▸ Exercise instructions
Go through the lines below and copy any that hold the string "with".

▸ Source material
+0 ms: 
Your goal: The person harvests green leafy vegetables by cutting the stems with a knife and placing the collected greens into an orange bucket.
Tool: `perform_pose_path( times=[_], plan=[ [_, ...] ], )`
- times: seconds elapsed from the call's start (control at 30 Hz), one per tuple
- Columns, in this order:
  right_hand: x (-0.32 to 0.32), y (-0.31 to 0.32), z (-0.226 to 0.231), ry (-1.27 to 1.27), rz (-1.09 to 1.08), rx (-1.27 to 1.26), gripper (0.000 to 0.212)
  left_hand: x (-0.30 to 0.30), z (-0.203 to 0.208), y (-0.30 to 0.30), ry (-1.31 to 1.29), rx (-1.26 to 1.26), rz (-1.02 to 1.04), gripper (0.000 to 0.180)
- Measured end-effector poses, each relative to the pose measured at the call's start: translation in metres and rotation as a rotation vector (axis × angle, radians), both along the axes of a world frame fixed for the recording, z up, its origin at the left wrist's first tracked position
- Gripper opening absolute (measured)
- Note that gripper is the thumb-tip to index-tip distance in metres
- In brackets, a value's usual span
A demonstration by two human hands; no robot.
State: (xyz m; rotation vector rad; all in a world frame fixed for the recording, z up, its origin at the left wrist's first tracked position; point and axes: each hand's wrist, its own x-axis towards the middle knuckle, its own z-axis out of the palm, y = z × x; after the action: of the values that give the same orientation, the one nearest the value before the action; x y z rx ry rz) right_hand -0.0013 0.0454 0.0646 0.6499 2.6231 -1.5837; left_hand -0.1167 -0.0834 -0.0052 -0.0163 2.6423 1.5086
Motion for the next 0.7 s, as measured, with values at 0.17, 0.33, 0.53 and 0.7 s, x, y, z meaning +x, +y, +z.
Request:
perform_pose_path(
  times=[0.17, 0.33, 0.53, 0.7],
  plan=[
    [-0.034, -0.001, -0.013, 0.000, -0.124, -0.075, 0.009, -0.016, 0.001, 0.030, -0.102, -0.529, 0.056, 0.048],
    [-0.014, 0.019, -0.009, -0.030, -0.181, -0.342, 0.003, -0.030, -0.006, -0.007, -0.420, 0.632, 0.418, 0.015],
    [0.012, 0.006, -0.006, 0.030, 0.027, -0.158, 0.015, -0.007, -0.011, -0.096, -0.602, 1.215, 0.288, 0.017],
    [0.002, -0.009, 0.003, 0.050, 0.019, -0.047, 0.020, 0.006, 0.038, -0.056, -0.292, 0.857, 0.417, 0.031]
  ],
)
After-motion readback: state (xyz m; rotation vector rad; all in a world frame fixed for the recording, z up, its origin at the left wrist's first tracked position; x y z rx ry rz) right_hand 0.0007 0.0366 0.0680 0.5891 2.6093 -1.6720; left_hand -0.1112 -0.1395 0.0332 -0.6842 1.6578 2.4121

▸ Written solution
Your goal: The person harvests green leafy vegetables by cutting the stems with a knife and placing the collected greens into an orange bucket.
Motion for the next 0.7 s, as measured, with values at 0.17, 0.33, 0.53 and 0.7 s, x, y, z meaning +x, +y, +z.

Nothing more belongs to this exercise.